> **About this exercise**: Lines from the one with "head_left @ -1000" up to and including the one with "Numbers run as" are to be copied exactly from the records below, without their pictures.

- - - - -

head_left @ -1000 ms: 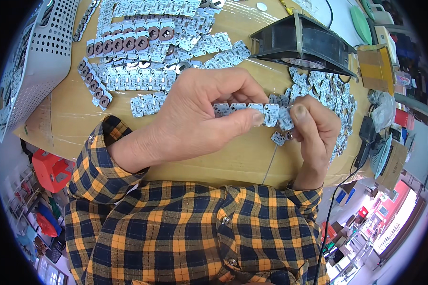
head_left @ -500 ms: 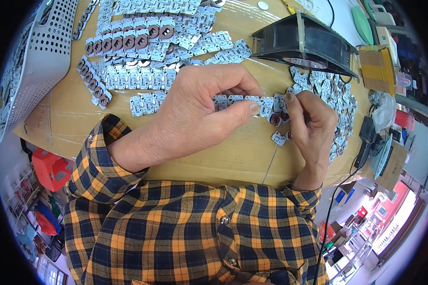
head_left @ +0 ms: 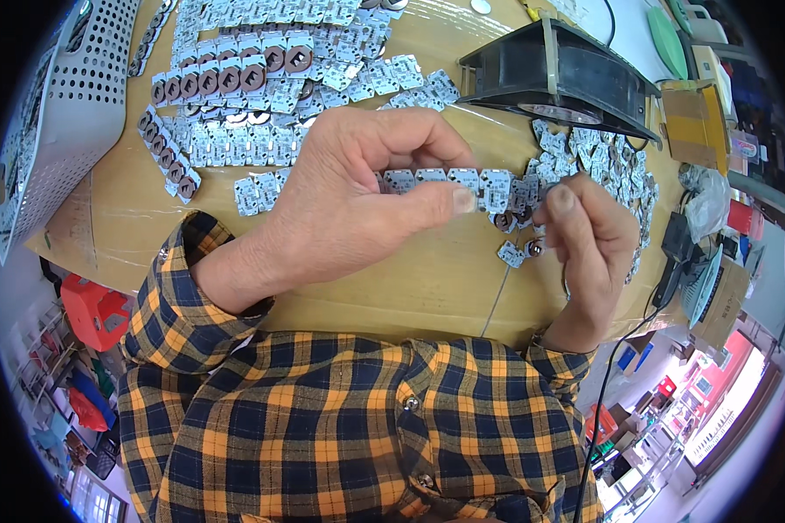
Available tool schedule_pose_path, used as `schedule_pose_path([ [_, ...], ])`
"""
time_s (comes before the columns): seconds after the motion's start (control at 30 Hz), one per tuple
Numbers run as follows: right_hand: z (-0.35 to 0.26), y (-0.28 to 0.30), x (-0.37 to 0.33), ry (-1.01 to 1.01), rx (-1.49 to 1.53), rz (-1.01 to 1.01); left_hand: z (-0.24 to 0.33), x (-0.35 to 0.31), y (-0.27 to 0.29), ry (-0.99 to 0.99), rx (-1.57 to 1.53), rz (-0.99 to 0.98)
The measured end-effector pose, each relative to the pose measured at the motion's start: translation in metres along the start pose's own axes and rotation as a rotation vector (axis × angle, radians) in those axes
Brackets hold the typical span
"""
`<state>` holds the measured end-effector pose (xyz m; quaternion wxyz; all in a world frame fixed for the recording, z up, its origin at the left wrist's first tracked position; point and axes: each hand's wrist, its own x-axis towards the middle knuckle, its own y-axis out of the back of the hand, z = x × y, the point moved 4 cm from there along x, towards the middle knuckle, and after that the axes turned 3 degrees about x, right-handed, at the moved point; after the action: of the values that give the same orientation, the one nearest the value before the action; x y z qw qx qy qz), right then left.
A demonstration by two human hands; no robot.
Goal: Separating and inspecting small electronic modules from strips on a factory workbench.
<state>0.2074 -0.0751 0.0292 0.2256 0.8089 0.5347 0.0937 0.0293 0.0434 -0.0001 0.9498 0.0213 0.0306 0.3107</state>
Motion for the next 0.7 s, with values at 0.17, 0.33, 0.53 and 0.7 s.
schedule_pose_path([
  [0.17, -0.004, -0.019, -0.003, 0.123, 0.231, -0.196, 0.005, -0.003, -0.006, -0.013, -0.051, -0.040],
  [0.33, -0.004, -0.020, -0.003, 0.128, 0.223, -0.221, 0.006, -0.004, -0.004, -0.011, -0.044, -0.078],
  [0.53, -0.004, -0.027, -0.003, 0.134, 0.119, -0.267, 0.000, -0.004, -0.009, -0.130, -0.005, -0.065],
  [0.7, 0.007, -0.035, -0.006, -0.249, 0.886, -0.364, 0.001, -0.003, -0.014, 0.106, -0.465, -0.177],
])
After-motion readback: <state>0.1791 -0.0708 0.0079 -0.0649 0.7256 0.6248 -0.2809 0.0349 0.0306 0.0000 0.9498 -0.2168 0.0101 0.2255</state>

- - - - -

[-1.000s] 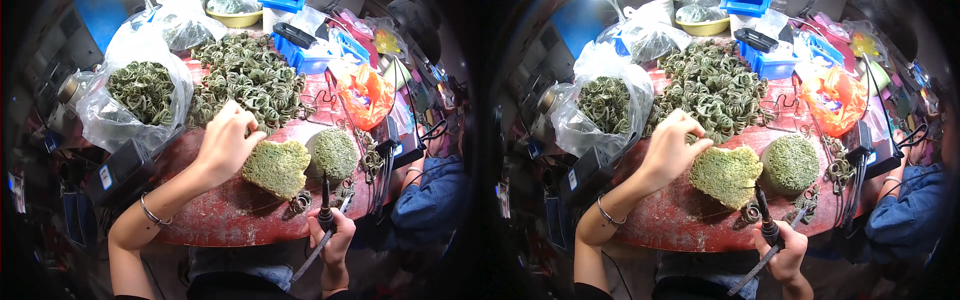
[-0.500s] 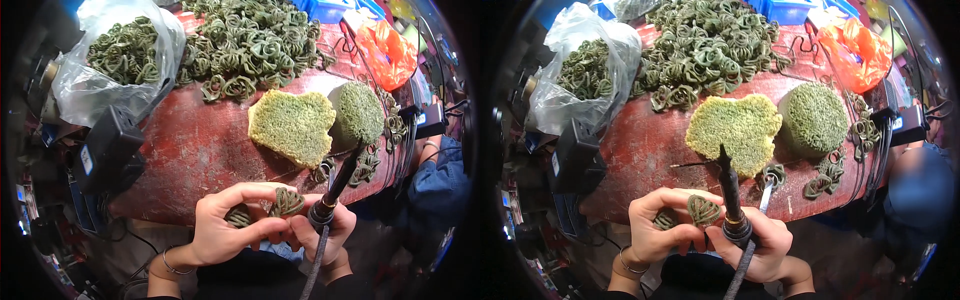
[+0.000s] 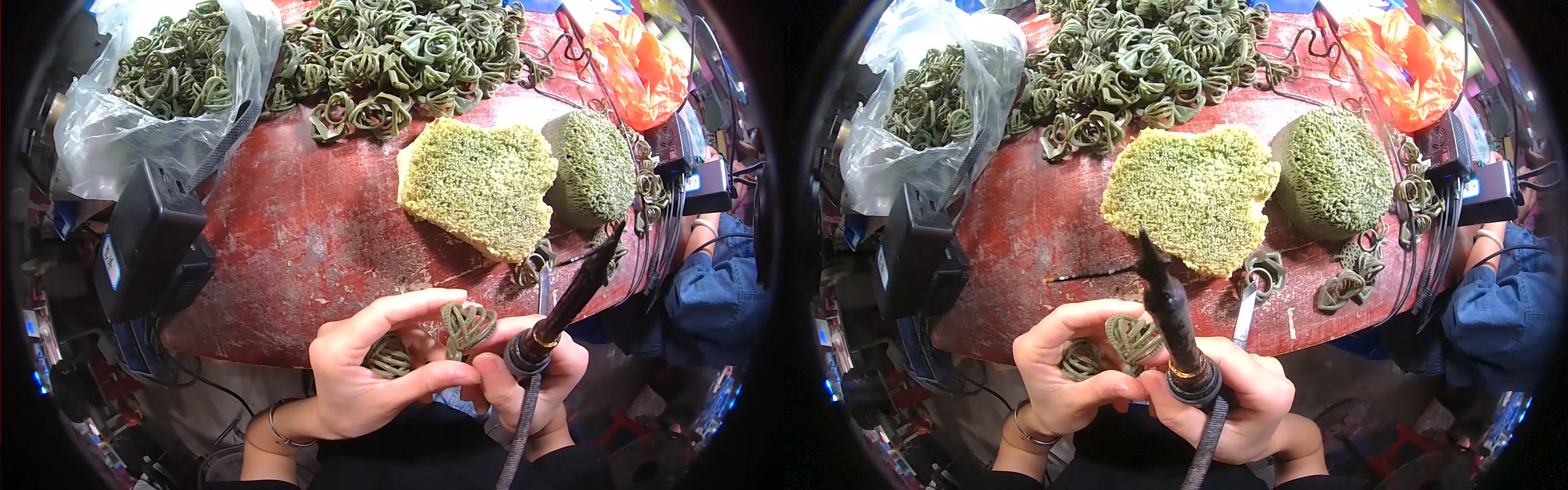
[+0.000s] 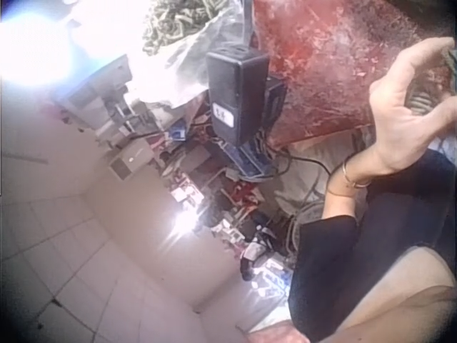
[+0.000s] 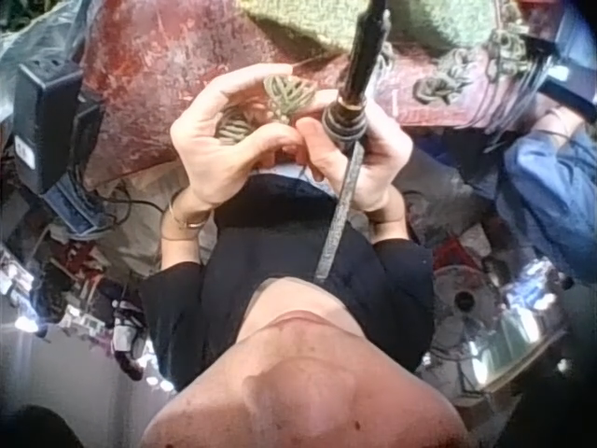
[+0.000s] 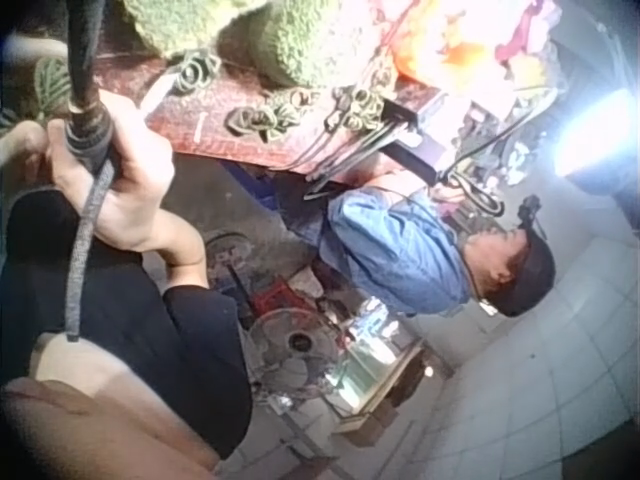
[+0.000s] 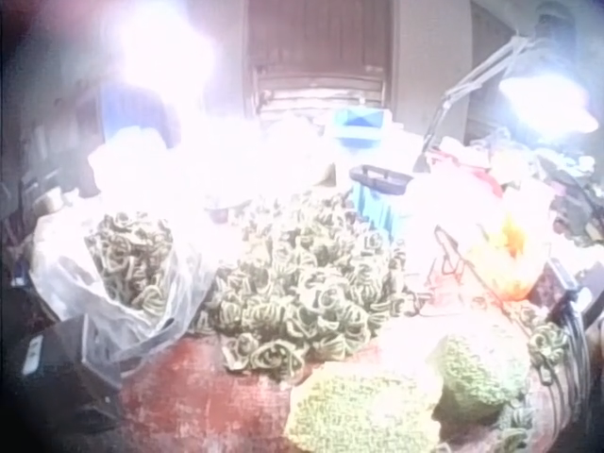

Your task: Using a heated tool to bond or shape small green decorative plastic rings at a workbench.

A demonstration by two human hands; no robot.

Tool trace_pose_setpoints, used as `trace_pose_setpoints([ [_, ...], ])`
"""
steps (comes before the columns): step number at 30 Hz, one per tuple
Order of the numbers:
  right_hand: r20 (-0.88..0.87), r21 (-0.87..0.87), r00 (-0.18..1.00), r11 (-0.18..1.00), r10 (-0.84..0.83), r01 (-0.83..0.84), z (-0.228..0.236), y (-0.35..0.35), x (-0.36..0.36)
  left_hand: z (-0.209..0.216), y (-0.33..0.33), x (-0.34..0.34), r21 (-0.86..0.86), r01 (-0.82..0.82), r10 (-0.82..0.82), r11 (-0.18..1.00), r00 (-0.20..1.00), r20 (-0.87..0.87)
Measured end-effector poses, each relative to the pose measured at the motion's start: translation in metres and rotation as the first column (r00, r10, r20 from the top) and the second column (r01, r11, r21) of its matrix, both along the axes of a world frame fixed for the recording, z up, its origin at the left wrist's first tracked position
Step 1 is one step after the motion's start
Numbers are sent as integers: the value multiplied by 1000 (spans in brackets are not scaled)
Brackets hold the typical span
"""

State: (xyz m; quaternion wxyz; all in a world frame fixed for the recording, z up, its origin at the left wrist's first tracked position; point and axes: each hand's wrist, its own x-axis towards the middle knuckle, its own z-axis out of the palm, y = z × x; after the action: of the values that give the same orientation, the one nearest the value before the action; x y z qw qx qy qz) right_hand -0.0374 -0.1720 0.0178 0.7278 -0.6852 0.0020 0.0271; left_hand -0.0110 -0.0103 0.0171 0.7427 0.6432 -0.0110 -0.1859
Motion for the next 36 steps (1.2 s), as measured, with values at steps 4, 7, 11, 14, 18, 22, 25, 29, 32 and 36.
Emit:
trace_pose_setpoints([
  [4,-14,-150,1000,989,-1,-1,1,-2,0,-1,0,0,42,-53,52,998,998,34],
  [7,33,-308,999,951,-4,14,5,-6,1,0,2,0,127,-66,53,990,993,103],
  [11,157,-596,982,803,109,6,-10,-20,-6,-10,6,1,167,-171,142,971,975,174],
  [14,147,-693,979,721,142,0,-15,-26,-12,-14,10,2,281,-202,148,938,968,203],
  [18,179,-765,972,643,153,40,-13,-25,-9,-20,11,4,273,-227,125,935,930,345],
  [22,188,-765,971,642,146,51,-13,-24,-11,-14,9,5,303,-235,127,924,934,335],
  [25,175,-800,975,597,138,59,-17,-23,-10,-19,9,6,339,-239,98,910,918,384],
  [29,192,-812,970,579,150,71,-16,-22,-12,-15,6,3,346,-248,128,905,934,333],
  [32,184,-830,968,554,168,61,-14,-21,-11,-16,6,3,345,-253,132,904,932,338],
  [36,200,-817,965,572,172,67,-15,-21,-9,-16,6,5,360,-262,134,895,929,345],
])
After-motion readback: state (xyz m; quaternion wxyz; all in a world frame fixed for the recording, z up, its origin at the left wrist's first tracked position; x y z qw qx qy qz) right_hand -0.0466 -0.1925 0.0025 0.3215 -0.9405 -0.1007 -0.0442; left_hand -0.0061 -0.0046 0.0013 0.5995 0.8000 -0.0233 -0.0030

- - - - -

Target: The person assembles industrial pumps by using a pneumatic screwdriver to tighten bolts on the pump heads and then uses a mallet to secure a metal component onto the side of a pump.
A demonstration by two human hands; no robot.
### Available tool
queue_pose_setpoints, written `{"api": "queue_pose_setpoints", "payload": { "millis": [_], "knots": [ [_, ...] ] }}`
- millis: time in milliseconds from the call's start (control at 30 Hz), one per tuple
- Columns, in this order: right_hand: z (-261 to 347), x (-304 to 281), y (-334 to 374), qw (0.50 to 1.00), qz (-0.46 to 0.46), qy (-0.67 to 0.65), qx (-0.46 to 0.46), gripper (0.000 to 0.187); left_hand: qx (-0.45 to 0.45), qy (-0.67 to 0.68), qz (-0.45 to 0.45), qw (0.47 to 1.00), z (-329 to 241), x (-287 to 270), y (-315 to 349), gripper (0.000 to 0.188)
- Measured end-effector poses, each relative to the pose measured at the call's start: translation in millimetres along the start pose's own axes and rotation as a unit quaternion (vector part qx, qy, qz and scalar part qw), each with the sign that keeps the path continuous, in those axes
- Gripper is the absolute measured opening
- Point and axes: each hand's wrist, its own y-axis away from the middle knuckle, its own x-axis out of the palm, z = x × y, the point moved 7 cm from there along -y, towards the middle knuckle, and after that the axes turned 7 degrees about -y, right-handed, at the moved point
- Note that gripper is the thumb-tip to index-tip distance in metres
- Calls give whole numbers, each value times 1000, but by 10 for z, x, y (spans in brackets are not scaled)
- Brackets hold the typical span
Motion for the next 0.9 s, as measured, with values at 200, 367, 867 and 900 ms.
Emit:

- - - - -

> **Reply**:
head_left @ -1000 ms: 
head_left @ -500 ms: 
head_left @ +0 ms: 
Available tool schedule_pose_path, used as `schedule_pose_path([ [_, ...], ])`
"""
time_s (comes before the columns): seconds after the motion's start (control at 30 Hz), one per tuple
Numbers run as follows: right_hand: z (-0.35 to 0.26), y (-0.28 to 0.30), x (-0.37 to 0.33), ry (-1.01 to 1.01), rx (-1.49 to 1.53), rz (-1.01 to 1.01); left_hand: z (-0.24 to 0.33), x (-0.35 to 0.31), y (-0.27 to 0.29), ry (-0.99 to 0.99), rx (-1.57 to 1.53), rz (-0.99 to 0.98)

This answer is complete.